> TASK REQUIREMENTS: The answer is to be the lines below that lie between the line holding "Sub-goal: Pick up" and the line holding "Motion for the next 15", inclusive, transcribed exactly and free of pictures.

Data entries:
::::

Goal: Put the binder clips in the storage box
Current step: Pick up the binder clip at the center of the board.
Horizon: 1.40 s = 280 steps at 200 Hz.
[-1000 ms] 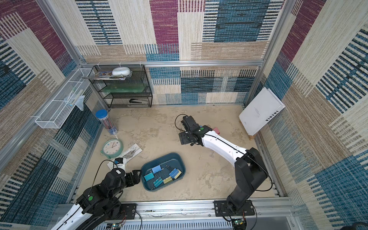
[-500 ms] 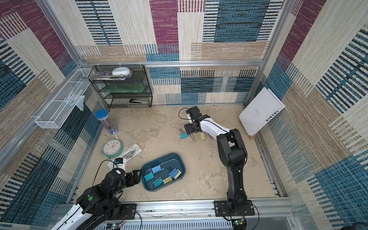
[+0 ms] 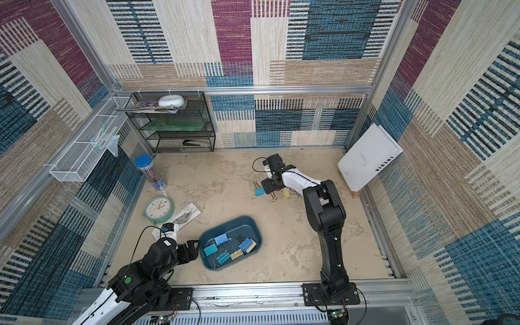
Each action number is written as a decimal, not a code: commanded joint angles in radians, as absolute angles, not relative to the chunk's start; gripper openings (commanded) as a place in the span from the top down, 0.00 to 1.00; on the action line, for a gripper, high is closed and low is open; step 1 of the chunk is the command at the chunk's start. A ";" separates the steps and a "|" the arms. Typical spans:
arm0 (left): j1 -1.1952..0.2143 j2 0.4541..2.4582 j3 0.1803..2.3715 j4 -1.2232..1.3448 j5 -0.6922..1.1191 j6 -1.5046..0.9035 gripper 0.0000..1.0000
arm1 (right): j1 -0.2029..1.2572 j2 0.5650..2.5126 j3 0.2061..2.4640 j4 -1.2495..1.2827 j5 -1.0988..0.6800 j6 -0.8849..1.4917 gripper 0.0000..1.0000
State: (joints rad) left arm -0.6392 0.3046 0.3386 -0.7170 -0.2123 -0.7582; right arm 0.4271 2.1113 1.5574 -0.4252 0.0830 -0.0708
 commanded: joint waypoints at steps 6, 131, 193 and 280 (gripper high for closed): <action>-0.639 0.305 0.336 -0.709 -0.215 -0.753 0.14 | 0.427 2.125 1.557 -0.410 0.088 -0.078 0.16; -0.638 0.301 0.334 -0.707 -0.213 -0.751 0.14 | 0.450 2.150 1.589 -0.424 0.027 -0.064 0.14; -0.639 0.302 0.335 -0.707 -0.217 -0.753 0.14 | 0.443 2.196 1.637 -0.442 0.048 -0.086 0.15; -0.639 0.301 0.336 -0.705 -0.214 -0.750 0.14 | 0.440 2.170 1.616 -0.441 0.051 -0.050 0.45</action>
State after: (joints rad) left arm -0.6392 0.3027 0.3382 -0.7170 -0.2127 -0.7582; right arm 0.4400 2.1956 1.6199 -0.4210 0.0265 -0.0658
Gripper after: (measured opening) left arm 0.864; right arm 0.566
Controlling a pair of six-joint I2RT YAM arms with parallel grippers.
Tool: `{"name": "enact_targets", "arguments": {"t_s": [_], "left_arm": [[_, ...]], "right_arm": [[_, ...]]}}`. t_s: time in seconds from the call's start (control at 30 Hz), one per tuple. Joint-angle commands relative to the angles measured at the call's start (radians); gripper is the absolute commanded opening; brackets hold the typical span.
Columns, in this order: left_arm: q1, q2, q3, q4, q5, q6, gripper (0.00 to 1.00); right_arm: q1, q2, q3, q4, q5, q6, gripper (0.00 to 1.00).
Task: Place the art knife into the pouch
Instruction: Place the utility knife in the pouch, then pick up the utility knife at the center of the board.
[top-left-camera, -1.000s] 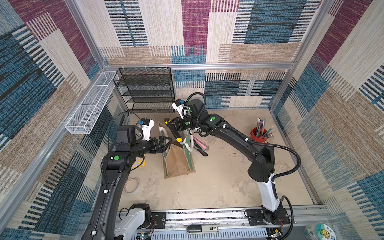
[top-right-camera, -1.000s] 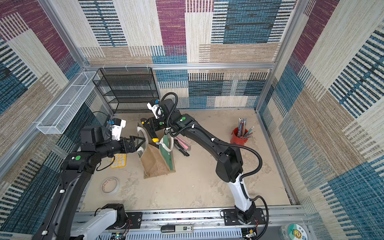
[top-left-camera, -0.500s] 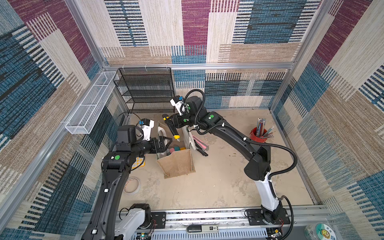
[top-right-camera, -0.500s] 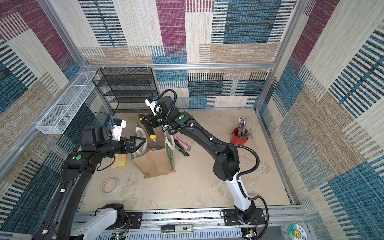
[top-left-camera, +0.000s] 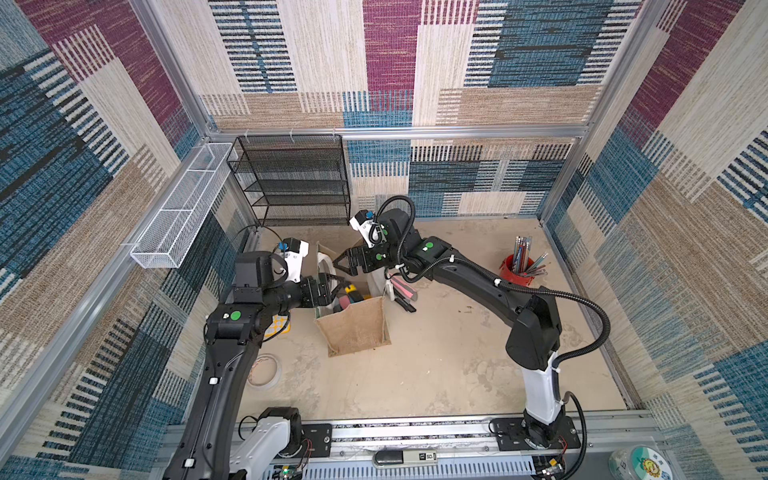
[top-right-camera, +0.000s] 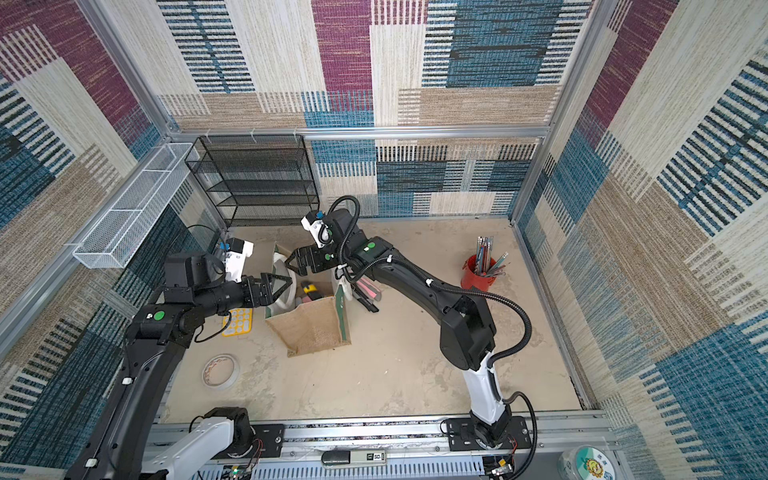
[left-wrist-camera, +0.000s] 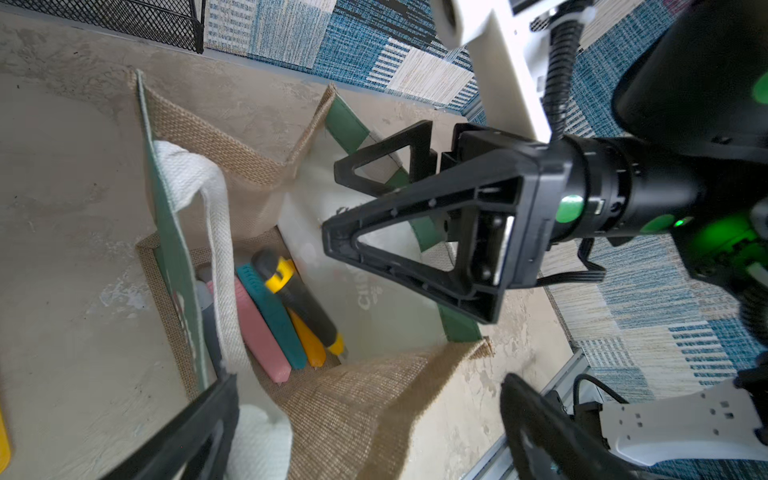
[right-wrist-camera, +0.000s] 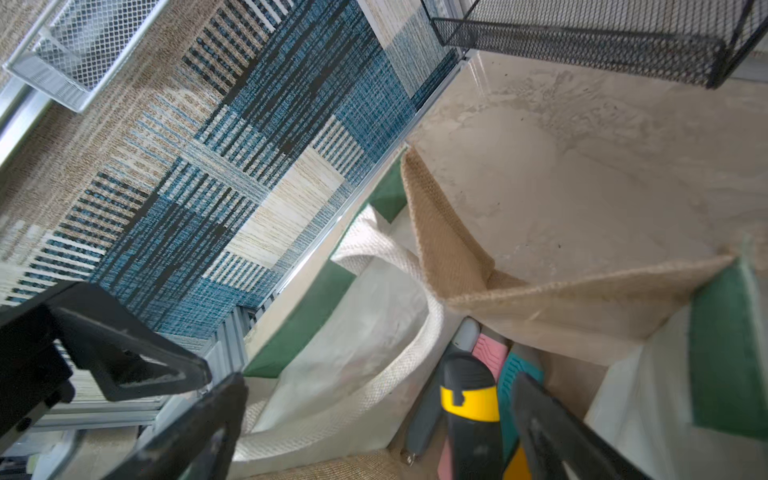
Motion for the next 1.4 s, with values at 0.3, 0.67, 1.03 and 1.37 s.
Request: {"name": "enact_targets", "arguments": {"t_s": [0.3, 0.67, 1.03, 1.37], "left_arm": [[0.001, -0.007, -0.003, 0.023, 0.010, -0.003, 0.99], [0.000, -0.011, -0.009, 0.024, 0.015, -0.003, 0.99], [0.001, -0.005, -0.012, 0.018, 0.006, 0.001, 0.99], [0.001, 0.007, -0.012, 0.020, 0.006, -0.006, 0.99]], "right_arm": [[-0.056, -0.149, -0.038, 0.000, 0.288, -0.135, 1.00], [-0.242, -0.254, -0.399, 0.136, 0.305, -0.030, 0.64], [-0.242, -0.109, -0.546, 0.271, 0.141, 0.028, 0.41], [-0.232, -0.013, -0.537, 0.274, 0.113, 0.008, 0.41]]}}
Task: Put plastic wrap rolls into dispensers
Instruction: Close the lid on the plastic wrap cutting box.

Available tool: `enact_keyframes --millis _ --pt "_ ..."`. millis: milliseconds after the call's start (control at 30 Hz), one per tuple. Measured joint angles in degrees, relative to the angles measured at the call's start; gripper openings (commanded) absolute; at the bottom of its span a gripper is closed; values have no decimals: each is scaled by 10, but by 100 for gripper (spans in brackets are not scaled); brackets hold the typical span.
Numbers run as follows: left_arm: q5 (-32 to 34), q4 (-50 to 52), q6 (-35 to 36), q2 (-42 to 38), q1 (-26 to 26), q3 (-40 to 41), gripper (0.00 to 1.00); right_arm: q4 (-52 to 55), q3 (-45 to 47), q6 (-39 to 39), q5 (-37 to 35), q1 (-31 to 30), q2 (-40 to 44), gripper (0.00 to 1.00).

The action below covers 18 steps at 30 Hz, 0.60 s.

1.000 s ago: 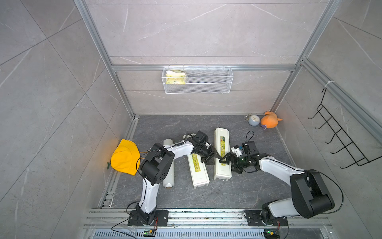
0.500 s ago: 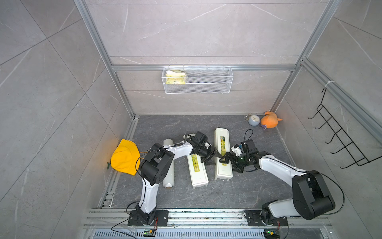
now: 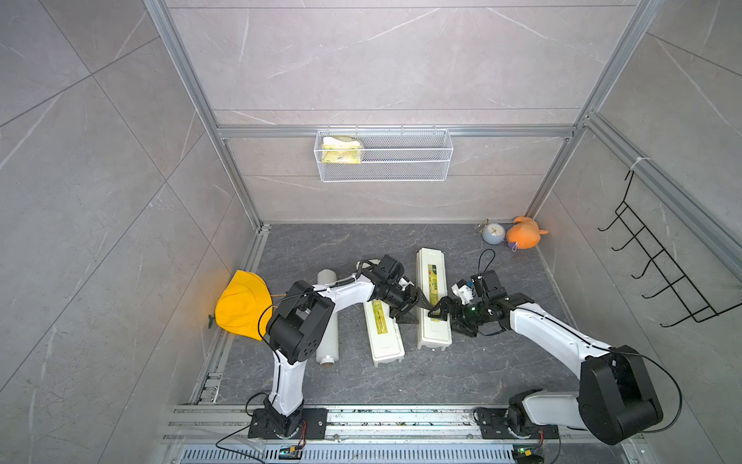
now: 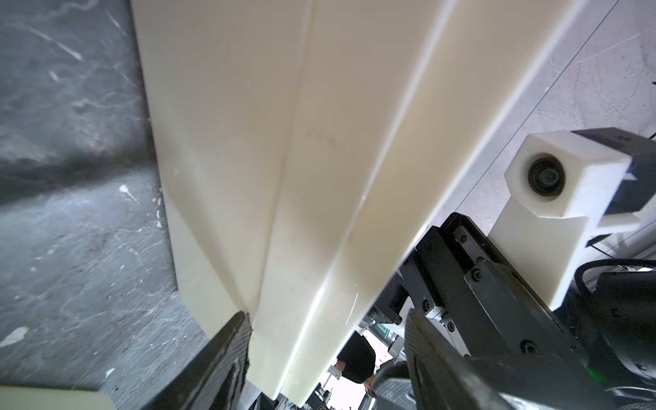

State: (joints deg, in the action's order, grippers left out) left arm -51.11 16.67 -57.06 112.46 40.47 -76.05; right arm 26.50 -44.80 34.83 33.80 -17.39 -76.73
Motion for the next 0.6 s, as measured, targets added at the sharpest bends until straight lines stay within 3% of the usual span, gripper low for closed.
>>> enact_keyframes --millis 167,600 --pt "0 0 3 -8 0 14 78 8 3 -2 -2 0 8 92" --pt "-2 -13 3 -24 0 33 82 46 -4 -1 -15 0 25 87"
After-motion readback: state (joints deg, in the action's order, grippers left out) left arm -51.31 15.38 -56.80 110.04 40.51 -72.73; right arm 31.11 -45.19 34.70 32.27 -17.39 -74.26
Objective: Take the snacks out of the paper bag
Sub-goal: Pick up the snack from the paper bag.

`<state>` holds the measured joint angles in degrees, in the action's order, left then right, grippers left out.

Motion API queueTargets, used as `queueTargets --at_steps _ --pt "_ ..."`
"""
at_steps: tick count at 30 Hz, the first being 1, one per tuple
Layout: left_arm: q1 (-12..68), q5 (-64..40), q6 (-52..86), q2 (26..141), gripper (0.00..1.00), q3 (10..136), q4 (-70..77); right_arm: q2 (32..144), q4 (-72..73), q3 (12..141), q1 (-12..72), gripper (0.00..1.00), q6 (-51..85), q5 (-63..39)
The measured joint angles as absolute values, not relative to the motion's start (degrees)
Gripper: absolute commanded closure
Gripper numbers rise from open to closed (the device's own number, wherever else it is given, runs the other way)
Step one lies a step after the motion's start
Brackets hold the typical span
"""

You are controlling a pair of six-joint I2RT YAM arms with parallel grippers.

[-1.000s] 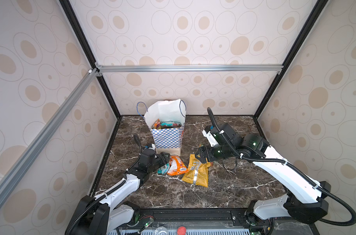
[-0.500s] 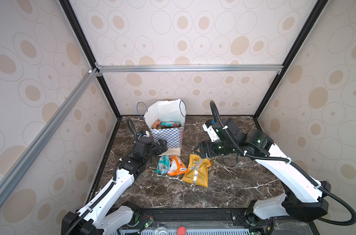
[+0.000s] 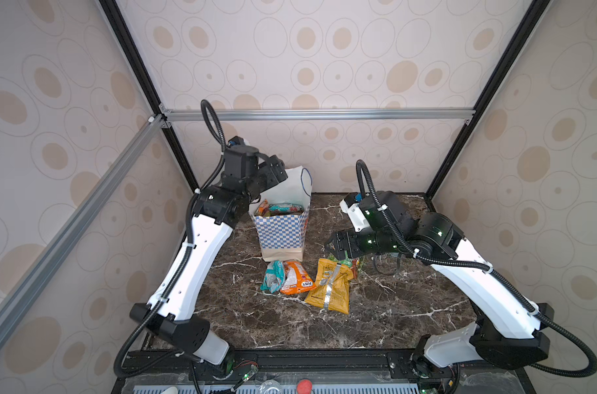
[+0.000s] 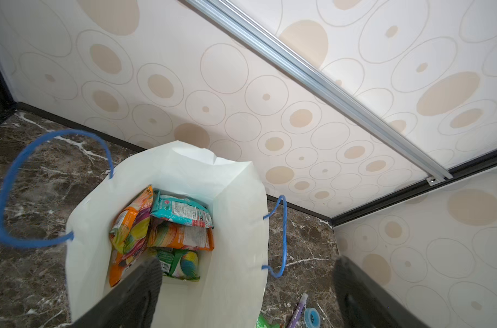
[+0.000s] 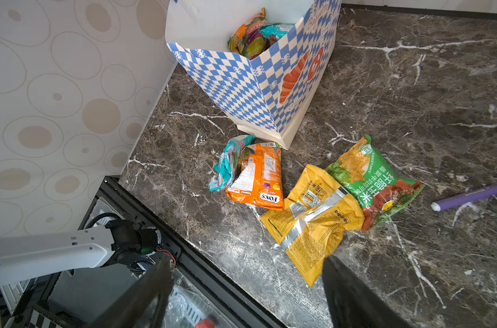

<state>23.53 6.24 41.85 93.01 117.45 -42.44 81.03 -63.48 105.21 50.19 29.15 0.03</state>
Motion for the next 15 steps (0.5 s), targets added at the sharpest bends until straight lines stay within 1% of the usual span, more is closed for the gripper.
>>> queueTargets --at_steps 4,6,9,15 --pt "23.40 6.09 40.18 107.11 0.12 134.63 -50.46 81.01 -64.36 105.56 50.22 0.14 29.04 0.84" --pt "23.16 5.78 39.86 112.01 0.14 139.44 -52.90 80.75 -64.73 105.73 50.22 0.14 29.06 1.56" --pt "22.79 5.72 39.55 116.11 0.17 139.85 -55.66 79.75 -65.32 105.75 50.19 0.14 29.08 2.94" --pt "21.43 6.13 38.26 119.02 0.20 136.64 -58.50 76.55 -65.69 105.75 50.19 0.14 29.08 5.85"
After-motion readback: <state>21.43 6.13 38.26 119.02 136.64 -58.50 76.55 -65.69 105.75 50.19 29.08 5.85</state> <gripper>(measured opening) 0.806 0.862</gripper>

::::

> SOLUTION BELOW:
Sub-goal: Pick up the snack from the paper bag.

`<state>` holds the measured joint angles in degrees, in the action's order, left then right, grippers left out.

Motion API queueTargets, used as `queueTargets --at_steps _ --pt "_ ..."`
"""
at_steps: tick count at 30 Hz, the first being 1, one per tuple
Layout: left_arm: q1 (-12..68), q5 (-64..40), q6 (-52..86), q2 (26..141), gripper (0.00..1.00), q3 (10..136), q4 (-70..77); right_arm: q2 (32..144), q4 (-72..73), q3 (12..141), q1 (-12..72), gripper (0.00..1.00), q6 (-51..85), q5 (-63..39)
The measured joint angles as absolute values, not relative to the motion's start (degrees)
Gripper: absolute commanded closure
Gripper numbers rise from open to closed (the device's own number, wherever else it is given, runs the other way)
Step one lies a step after the motion's start
Brackets hold the typical span
"""

You are controlling a pair of six-joint I2RT YAM arms with parallel grippers.

[-1.000s] 
[-0.500s] 
[+0.000s] 
[+0.000s] 
[+0.000s] 

<state>23.53 6.24 41.85 93.01 117.45 -42.44 81.03 -63.48 105.21 50.19 29.15 0.03</state>
Motion for the next 15 steps (0.5 s), targets added at the sharpest bends until straight lines stay within 1% of the usual span, more is closed for the gripper.

The answer has been given in its entirety.